• _Task item_: Keep the pictures out and restate every record exactly.

• _Recorded data_:
◇ ◇ ◇

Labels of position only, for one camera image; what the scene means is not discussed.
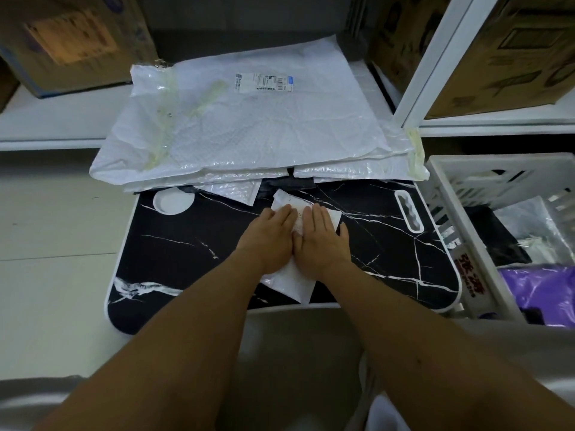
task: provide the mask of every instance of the finger
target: finger
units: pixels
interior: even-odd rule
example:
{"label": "finger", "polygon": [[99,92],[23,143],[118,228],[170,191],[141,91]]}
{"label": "finger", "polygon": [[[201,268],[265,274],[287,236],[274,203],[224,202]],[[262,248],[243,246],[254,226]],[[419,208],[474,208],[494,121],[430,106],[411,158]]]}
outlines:
{"label": "finger", "polygon": [[323,216],[321,215],[321,207],[318,203],[315,203],[312,207],[313,212],[313,226],[316,231],[325,231],[326,226],[323,222]]}
{"label": "finger", "polygon": [[342,222],[339,226],[339,237],[349,245],[349,230],[347,229],[347,225],[345,222]]}
{"label": "finger", "polygon": [[293,231],[291,233],[291,240],[293,242],[293,253],[297,253],[301,251],[302,246],[304,245],[304,238],[303,236],[298,233],[297,231]]}
{"label": "finger", "polygon": [[297,210],[292,209],[284,222],[284,228],[288,231],[291,231],[296,221],[297,221]]}
{"label": "finger", "polygon": [[304,212],[301,215],[301,222],[304,224],[304,236],[309,233],[313,233],[316,227],[313,224],[313,214],[311,207],[305,207]]}
{"label": "finger", "polygon": [[275,212],[272,209],[266,207],[265,209],[262,210],[259,217],[262,219],[270,219],[274,215],[274,213]]}
{"label": "finger", "polygon": [[288,218],[290,213],[291,213],[291,205],[286,204],[284,207],[276,211],[276,214],[274,214],[274,217],[271,218],[271,221],[275,222],[278,225],[282,225]]}
{"label": "finger", "polygon": [[326,225],[326,230],[327,231],[333,231],[335,233],[334,223],[331,222],[331,217],[329,216],[329,212],[323,206],[321,207],[321,215],[324,218],[324,224]]}

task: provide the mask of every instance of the tiled floor
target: tiled floor
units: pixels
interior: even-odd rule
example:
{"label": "tiled floor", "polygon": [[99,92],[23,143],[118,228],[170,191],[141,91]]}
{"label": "tiled floor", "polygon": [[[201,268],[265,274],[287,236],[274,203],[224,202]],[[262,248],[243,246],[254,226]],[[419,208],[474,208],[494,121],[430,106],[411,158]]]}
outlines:
{"label": "tiled floor", "polygon": [[104,298],[134,197],[94,155],[0,153],[0,379],[90,375],[127,340]]}

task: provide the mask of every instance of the marble pattern
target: marble pattern
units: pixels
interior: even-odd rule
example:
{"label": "marble pattern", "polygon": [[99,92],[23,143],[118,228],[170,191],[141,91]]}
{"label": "marble pattern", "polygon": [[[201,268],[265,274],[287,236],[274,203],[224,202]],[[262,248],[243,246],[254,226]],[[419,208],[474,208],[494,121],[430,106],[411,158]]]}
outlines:
{"label": "marble pattern", "polygon": [[[394,194],[399,189],[412,197],[424,225],[420,234],[407,227]],[[342,212],[341,220],[349,228],[352,260],[367,274],[435,311],[444,311],[459,299],[459,276],[413,184],[335,181],[290,193]],[[153,209],[154,192],[140,195],[116,278],[126,284],[183,290],[224,260],[247,225],[272,203],[271,198],[261,199],[248,207],[217,195],[198,195],[190,209],[175,216]],[[110,320],[129,334],[137,332],[173,298],[160,289],[136,295],[137,300],[122,299],[122,293],[111,288],[107,297]],[[327,287],[317,282],[311,303],[334,301]],[[294,303],[260,284],[248,308]]]}

◇ ◇ ◇

• _Response to the exercise_:
Labels of position only, for one camera image; what the scene means is not discussed.
task: provide the mask of every instance of the finger
target: finger
units: pixels
interior: even-odd rule
example:
{"label": "finger", "polygon": [[99,92],[23,143],[118,228],[170,191],[141,91]]}
{"label": "finger", "polygon": [[[201,268],[265,274],[287,236],[274,203],[224,202]],[[262,248],[243,246],[254,226]],[[419,208],[474,208],[494,121],[430,106],[411,158]]]}
outlines:
{"label": "finger", "polygon": [[323,216],[321,215],[321,207],[318,203],[315,203],[312,207],[313,212],[313,226],[316,231],[325,231],[326,226],[323,222]]}
{"label": "finger", "polygon": [[342,222],[339,226],[339,237],[349,245],[349,230],[347,229],[347,225],[345,222]]}
{"label": "finger", "polygon": [[293,231],[291,233],[291,240],[293,242],[293,253],[297,253],[301,251],[302,246],[304,245],[304,238],[303,236],[298,233],[297,231]]}
{"label": "finger", "polygon": [[297,210],[292,209],[284,222],[284,228],[288,231],[291,231],[296,221],[297,221]]}
{"label": "finger", "polygon": [[304,212],[301,215],[301,222],[304,224],[304,236],[309,233],[313,233],[316,227],[313,224],[313,214],[311,207],[305,207]]}
{"label": "finger", "polygon": [[275,212],[272,209],[266,207],[265,209],[262,210],[259,217],[262,219],[270,219],[274,215],[274,213]]}
{"label": "finger", "polygon": [[288,218],[290,213],[291,213],[291,205],[286,204],[284,207],[276,211],[276,214],[274,214],[274,217],[271,218],[271,221],[275,222],[278,225],[282,225]]}
{"label": "finger", "polygon": [[326,225],[326,230],[327,231],[333,231],[335,233],[334,223],[331,222],[331,217],[329,216],[329,212],[323,206],[321,207],[321,215],[324,218],[324,224]]}

task: provide the mask of every instance of the tiled floor
target: tiled floor
units: pixels
interior: even-odd rule
example:
{"label": "tiled floor", "polygon": [[99,92],[23,143],[118,228],[170,191],[141,91]]}
{"label": "tiled floor", "polygon": [[[201,268],[265,274],[287,236],[274,203],[224,202]],[[262,248],[243,246],[254,226]],[[419,208],[474,208],[494,121],[430,106],[411,158]]]}
outlines:
{"label": "tiled floor", "polygon": [[104,298],[134,197],[94,155],[0,153],[0,379],[90,375],[127,340]]}

task: provide the mask of every instance of the marble pattern
target: marble pattern
units: pixels
interior: even-odd rule
example:
{"label": "marble pattern", "polygon": [[99,92],[23,143],[118,228],[170,191],[141,91]]}
{"label": "marble pattern", "polygon": [[[201,268],[265,274],[287,236],[274,203],[224,202]],[[262,248],[243,246],[254,226]],[[419,208],[474,208],[494,121],[430,106],[411,158]]]}
outlines:
{"label": "marble pattern", "polygon": [[[394,194],[399,189],[412,197],[424,225],[420,234],[407,227]],[[342,212],[341,220],[349,228],[352,260],[367,274],[435,311],[444,311],[459,299],[459,276],[413,184],[335,181],[290,193]],[[153,209],[154,192],[140,195],[116,278],[126,284],[183,290],[224,260],[247,225],[272,203],[271,198],[261,199],[248,207],[217,195],[198,195],[190,209],[175,216]],[[110,320],[129,334],[137,332],[173,298],[160,289],[136,295],[137,300],[122,299],[122,293],[111,288],[107,297]],[[327,287],[317,282],[311,303],[334,301]],[[294,303],[260,284],[248,308]]]}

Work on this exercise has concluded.